Task item: Only one stretch of the records below is wanted: the lines from the one holding "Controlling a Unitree" through the one holding "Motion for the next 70". Return it exactly, both ends included.

Stored records:
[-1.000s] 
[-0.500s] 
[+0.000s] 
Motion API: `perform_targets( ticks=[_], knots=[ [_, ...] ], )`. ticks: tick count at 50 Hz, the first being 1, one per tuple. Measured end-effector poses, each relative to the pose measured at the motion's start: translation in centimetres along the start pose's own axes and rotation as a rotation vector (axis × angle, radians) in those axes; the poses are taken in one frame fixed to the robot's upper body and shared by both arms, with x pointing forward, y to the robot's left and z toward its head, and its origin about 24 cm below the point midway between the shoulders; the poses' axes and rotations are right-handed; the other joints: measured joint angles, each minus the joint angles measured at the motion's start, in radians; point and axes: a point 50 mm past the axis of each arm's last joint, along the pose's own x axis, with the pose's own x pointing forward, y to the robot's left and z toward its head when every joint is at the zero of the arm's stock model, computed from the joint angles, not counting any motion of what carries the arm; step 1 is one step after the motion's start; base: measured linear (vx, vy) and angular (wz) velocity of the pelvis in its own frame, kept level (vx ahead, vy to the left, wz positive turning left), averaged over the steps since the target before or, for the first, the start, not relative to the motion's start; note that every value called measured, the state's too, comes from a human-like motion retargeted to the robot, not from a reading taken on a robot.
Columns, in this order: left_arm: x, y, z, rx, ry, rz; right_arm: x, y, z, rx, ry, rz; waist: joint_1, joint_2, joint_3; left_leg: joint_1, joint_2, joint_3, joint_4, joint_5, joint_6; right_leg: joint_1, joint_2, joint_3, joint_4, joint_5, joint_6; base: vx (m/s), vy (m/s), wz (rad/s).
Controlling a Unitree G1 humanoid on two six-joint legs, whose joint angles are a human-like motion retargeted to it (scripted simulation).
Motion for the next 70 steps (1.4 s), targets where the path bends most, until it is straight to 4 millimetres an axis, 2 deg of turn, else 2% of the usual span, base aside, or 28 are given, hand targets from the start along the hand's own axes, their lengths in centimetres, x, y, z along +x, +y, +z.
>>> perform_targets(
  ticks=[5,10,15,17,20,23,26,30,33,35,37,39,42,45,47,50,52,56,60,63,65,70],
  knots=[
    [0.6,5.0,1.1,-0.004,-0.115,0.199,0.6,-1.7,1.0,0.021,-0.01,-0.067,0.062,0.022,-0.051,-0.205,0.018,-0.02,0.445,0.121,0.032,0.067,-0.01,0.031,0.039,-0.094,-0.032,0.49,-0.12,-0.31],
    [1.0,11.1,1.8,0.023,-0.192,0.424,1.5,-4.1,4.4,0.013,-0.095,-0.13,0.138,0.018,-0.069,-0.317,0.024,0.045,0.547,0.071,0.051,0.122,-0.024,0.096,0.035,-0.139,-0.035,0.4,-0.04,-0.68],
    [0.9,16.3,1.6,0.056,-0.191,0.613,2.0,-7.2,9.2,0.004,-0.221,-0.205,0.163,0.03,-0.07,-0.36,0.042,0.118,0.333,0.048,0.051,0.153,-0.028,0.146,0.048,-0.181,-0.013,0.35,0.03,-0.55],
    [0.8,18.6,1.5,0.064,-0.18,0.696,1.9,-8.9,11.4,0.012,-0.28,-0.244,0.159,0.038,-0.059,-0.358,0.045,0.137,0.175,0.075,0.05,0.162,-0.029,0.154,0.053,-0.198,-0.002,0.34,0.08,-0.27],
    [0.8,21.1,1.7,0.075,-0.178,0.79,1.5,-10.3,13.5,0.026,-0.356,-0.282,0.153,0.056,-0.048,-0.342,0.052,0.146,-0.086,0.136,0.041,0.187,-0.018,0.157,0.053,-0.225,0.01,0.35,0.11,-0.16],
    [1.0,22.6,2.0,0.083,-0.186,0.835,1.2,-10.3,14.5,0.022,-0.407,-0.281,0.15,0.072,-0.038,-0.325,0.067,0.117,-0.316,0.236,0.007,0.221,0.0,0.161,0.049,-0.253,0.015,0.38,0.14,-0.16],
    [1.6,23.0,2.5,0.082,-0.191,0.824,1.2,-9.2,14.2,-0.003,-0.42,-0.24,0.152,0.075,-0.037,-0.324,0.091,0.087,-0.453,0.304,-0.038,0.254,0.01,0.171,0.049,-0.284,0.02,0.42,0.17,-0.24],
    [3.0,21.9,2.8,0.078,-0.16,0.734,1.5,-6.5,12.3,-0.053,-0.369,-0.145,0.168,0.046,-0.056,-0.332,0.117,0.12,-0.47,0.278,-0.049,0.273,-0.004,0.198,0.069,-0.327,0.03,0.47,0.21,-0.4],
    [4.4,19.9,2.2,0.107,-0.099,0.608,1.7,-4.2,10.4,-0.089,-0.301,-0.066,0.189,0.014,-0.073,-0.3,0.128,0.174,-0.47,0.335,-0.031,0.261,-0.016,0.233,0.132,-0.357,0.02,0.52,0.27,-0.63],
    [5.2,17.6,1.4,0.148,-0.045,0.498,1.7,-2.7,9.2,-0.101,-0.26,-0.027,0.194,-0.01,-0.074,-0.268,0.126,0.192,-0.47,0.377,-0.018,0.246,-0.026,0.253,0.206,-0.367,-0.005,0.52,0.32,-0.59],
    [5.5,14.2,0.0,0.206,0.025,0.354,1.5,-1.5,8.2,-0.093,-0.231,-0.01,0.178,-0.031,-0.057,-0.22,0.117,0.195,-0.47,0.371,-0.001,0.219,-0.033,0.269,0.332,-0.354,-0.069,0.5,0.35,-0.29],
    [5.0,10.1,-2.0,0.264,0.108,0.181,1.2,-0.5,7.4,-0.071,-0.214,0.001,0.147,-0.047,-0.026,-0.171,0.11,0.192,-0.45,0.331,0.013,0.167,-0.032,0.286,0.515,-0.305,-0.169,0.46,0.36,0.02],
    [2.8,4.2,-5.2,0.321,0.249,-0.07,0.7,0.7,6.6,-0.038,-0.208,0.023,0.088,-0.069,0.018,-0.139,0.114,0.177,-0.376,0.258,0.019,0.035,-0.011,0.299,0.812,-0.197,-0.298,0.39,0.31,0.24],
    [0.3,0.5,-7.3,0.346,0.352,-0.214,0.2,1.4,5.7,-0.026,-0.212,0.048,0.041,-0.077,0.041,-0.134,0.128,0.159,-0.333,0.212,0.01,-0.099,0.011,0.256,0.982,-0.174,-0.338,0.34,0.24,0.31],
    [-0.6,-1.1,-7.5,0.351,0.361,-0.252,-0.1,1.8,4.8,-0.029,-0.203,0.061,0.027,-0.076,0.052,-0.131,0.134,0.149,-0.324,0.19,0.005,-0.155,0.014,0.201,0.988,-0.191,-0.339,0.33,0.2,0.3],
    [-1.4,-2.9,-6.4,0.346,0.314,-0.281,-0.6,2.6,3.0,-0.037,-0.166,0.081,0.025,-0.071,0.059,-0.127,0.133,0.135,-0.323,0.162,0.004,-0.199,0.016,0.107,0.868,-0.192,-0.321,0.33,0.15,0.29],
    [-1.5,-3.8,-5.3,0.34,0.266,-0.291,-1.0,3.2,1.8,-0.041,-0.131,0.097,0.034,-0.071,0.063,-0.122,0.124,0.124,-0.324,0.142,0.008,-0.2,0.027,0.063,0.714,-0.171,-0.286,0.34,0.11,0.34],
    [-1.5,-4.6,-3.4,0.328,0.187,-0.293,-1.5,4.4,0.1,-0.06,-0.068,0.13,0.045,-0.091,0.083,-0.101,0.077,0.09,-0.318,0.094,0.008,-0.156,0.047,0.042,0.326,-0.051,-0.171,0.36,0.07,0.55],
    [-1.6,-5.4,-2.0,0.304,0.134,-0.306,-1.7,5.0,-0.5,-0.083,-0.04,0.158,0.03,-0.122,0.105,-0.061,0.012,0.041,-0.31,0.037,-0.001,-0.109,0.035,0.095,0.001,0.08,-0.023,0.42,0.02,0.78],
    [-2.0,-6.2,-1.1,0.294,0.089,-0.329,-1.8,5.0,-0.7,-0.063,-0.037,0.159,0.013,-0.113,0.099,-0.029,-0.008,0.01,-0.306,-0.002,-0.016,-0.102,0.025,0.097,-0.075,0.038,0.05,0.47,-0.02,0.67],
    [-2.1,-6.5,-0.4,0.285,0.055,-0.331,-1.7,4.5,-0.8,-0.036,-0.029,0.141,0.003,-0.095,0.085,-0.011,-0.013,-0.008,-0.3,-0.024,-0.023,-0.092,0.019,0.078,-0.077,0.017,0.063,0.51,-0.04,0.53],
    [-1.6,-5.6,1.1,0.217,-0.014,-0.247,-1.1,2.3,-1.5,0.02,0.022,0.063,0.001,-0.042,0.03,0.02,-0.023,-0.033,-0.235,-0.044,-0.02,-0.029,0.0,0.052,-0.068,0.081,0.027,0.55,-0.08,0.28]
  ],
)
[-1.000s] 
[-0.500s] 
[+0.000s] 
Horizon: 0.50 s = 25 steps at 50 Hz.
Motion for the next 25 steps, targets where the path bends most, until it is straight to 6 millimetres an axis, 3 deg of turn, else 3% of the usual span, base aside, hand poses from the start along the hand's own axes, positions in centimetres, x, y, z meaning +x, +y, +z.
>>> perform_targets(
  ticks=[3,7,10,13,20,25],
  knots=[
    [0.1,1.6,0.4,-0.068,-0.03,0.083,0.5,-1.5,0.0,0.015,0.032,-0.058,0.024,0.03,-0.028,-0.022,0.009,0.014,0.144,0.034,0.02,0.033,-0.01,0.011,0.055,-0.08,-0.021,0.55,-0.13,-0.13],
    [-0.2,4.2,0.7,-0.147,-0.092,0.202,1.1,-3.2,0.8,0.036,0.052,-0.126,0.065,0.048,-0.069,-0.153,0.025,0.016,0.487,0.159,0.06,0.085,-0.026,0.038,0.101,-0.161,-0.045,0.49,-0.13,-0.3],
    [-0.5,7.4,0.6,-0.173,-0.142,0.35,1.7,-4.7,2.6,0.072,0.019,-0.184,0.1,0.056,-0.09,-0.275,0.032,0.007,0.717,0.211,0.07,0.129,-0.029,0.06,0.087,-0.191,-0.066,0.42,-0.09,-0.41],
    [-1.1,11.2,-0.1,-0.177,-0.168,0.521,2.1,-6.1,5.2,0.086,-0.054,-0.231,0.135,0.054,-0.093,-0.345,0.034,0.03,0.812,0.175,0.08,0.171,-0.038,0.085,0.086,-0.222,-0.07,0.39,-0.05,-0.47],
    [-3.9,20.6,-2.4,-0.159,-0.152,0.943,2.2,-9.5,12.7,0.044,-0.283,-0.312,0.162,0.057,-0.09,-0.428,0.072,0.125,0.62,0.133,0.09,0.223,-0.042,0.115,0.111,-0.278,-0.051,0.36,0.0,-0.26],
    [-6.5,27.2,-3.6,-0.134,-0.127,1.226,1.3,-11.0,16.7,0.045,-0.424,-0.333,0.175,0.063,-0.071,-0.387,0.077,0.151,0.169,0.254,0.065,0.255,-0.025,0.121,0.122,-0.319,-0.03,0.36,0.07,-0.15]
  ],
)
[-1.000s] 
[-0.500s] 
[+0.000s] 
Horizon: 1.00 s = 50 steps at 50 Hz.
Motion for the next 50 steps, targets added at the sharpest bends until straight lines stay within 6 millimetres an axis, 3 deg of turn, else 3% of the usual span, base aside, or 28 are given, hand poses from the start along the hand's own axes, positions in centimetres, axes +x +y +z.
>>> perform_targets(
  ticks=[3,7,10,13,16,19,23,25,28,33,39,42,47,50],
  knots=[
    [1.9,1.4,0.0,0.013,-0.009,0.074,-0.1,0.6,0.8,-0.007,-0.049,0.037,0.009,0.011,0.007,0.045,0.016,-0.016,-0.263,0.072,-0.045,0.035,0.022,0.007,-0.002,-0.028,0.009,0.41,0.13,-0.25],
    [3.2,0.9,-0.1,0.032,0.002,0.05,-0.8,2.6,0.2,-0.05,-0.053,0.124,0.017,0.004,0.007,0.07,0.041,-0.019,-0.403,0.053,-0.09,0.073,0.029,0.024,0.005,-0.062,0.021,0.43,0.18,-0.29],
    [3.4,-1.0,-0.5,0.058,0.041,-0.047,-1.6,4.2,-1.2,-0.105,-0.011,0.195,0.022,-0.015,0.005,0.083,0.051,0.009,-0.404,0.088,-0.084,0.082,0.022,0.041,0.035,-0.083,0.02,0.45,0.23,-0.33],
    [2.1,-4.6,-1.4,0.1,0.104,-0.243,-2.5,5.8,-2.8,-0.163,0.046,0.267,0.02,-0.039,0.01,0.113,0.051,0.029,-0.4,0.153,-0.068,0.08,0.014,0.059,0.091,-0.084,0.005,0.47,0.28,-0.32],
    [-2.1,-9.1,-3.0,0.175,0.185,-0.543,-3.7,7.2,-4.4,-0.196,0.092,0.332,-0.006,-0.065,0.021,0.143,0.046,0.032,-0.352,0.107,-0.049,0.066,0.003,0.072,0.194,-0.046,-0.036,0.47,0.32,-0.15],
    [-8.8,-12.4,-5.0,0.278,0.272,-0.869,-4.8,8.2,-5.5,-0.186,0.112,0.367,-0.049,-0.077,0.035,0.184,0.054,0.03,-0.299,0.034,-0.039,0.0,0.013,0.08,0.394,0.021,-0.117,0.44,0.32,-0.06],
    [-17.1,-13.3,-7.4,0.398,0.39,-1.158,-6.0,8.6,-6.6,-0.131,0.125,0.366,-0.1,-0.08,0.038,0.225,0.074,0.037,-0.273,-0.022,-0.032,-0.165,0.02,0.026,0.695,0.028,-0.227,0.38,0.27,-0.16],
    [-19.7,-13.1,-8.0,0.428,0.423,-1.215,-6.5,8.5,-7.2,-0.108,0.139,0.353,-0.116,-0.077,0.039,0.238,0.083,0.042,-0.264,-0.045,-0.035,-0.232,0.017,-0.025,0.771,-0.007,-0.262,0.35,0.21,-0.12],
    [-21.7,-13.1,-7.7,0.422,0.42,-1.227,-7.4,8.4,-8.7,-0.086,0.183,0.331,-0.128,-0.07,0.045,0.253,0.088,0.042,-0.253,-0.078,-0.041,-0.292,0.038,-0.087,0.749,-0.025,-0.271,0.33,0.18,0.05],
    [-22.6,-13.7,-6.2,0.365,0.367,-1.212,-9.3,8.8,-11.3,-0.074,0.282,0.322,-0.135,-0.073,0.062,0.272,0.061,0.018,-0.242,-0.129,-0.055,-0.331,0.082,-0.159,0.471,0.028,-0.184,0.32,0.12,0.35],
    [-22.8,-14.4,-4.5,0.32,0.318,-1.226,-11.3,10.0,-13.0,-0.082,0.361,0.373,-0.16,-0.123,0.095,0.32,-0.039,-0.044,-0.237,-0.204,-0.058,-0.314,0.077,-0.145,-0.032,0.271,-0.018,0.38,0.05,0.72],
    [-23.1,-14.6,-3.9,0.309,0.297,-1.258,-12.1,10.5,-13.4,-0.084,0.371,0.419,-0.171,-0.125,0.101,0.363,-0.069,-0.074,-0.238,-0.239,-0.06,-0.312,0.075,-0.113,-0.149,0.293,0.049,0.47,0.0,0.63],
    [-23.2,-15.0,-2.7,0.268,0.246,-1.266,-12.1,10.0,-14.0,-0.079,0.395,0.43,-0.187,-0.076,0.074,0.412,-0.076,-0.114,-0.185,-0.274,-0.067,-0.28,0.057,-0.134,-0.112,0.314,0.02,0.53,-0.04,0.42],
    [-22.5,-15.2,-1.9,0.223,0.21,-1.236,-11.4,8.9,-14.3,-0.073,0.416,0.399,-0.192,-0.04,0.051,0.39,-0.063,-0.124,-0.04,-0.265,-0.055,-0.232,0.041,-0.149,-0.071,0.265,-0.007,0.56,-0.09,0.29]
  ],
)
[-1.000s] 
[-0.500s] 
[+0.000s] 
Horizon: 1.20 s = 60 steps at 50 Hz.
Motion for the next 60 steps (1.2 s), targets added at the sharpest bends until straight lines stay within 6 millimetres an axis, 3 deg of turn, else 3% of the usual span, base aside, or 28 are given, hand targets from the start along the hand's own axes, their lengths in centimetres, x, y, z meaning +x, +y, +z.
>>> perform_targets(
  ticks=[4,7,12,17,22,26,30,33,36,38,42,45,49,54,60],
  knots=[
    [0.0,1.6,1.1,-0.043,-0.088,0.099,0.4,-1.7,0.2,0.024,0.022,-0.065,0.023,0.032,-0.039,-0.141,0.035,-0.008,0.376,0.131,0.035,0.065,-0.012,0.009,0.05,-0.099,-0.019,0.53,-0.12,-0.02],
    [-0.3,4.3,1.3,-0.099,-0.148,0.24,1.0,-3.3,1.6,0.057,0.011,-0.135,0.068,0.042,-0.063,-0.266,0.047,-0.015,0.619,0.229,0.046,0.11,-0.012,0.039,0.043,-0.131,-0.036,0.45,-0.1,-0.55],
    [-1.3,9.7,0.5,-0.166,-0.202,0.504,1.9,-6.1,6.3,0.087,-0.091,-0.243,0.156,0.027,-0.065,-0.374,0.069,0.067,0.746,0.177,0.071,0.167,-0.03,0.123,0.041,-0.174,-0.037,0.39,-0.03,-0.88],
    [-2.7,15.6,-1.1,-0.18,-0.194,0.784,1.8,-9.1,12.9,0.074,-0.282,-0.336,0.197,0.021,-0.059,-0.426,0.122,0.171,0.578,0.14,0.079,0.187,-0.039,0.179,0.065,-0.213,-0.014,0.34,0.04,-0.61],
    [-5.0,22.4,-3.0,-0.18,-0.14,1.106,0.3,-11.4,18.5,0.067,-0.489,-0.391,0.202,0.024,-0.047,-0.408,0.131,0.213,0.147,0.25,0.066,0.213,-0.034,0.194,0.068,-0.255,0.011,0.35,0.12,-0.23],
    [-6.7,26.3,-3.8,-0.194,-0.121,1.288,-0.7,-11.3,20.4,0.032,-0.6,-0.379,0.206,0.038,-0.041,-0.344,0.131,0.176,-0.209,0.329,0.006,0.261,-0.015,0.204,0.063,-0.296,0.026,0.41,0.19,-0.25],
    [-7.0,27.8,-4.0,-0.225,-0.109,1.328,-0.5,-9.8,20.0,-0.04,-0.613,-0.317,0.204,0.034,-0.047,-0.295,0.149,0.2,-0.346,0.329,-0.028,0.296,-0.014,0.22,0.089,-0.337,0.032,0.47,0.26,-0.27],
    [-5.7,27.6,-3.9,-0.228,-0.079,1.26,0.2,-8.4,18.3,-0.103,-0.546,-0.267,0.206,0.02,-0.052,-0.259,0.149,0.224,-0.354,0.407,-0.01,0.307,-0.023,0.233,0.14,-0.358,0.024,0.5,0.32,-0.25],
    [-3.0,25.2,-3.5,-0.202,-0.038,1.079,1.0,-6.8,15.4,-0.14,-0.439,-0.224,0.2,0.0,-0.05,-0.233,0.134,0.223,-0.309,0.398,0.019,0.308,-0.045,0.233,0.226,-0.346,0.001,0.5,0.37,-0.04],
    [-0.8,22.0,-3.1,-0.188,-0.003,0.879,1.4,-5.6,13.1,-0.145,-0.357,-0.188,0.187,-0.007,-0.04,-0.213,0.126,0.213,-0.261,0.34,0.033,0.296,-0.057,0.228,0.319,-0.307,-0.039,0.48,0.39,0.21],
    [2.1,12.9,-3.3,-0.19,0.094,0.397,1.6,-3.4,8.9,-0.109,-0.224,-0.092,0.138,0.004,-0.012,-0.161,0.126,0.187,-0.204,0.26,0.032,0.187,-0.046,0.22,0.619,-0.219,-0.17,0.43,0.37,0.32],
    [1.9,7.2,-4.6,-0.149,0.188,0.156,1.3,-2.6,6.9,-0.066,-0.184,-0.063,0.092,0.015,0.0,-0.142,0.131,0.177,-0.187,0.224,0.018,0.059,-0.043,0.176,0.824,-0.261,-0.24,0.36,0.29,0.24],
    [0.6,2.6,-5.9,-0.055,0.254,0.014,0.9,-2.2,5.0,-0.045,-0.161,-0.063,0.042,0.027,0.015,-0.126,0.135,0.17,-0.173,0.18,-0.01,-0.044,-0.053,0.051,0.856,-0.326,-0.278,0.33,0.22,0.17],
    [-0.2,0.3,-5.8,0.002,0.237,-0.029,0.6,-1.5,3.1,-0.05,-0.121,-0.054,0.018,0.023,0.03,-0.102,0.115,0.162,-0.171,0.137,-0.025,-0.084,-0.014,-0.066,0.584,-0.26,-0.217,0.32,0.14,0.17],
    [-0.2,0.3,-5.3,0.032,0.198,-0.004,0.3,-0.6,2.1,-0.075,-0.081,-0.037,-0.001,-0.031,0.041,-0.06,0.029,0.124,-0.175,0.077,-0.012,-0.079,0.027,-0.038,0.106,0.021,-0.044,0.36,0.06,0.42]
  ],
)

Answer box:
Controlling a Unitree G1 humanoid on two six-joint legs, whose joint angles are a human-like motion retargeted to it (scripted simulation).
Motion for the next 70 steps (1.4 s), targets where the path bends most, until it is straight to 4 millimetres an axis, 2 deg of turn, else 2% of the usual span, base aside, or 28 are given, hand targets from the start along the hand's own axes, their lengths in centimetres, x, y, z along +x, +y, +z.

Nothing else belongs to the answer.